Reevaluating Genetic Diversity and Structure of Helianthus verticillatus (Asteraceae) after the Discovery of New Populations


Erika R. Moore

Additional Authors:

Carolina M. Siniscalchi and Jennifer R. Mandel


Sep – 2021


Clonality, conservation, microsatellites, population genetics, whorled sunflower

Determining population genetic structure of isolated or fragmented species is of critical importance when planning a conservation strategy. Knowledge of the genetic composition and differentiation among populations of a rare or threatened species can aid conservation managers in understanding how, and which, populations to protect. The whorled sunflower, Helianthus verticillatus (Asteraceae), is a federally endangered sunflower species endemic to the southeastern United States. The distribution of the species comprises four known populations within three states: Alabama, Tennessee, and Georgia.

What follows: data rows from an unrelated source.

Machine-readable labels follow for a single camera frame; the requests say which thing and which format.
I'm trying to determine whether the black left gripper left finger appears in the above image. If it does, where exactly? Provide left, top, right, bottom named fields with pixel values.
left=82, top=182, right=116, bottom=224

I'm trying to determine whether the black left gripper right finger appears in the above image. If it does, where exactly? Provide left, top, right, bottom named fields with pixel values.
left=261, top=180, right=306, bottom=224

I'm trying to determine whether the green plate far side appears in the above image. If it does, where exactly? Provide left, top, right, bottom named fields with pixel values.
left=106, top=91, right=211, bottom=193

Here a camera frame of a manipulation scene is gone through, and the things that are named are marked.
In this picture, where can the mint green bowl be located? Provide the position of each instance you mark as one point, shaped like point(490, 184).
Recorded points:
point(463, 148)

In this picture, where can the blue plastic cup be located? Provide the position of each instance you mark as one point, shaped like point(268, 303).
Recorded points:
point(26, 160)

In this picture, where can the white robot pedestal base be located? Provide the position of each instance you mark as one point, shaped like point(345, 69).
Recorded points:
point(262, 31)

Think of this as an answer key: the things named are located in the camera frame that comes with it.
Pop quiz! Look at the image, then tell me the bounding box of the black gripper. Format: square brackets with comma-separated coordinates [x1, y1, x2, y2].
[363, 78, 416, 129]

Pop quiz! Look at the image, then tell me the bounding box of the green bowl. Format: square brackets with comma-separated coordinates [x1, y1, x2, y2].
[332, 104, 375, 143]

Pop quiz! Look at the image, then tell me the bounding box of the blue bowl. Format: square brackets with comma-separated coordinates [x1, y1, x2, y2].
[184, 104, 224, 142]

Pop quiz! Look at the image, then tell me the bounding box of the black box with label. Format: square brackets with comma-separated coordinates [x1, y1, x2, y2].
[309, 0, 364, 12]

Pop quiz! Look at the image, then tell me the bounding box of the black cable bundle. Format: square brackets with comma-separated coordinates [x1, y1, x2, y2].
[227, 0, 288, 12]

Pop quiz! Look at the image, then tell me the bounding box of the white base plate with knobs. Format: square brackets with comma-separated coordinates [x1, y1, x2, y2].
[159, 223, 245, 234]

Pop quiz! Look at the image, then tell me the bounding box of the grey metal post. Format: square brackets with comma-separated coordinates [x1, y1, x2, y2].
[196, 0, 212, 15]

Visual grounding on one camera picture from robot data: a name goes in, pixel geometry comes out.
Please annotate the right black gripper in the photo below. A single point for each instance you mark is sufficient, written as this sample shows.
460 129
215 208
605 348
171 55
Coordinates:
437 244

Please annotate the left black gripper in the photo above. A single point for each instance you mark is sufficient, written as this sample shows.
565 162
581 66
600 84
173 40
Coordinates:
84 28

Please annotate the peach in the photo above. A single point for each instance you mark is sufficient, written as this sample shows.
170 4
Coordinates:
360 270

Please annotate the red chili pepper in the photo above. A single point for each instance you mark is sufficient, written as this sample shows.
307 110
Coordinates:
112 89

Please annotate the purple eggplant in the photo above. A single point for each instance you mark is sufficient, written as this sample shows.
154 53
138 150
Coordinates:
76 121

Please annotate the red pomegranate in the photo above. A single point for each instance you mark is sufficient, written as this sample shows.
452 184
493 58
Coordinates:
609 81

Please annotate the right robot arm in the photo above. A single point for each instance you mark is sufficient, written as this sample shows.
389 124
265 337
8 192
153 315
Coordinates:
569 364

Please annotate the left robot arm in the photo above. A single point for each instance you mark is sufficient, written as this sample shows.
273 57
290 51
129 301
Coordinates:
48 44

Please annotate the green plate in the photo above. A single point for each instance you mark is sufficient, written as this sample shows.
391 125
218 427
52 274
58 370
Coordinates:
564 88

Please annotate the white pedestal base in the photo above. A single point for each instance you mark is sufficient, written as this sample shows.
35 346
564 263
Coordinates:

Recently, new populations were discovered in Marshall County, Mississippi, and Franklin County, Virginia. Here, we carry out a population genetic study of these new populations using nuclear microsatellite markers and compare our results to those from previously known populations of H. verticillatus. Our results show that both newly discovered populations contain novel genetic variation, with Mississippi containing the most private alleles out of all populations tested. The Virginia population is genetically similar to the previously known populations but is under the most conservation concern given the recovery of only two unique genetic individuals found in this population. These results indicate these new populations are worthy of protection and conservation efforts given the unique genetic variation they harbor.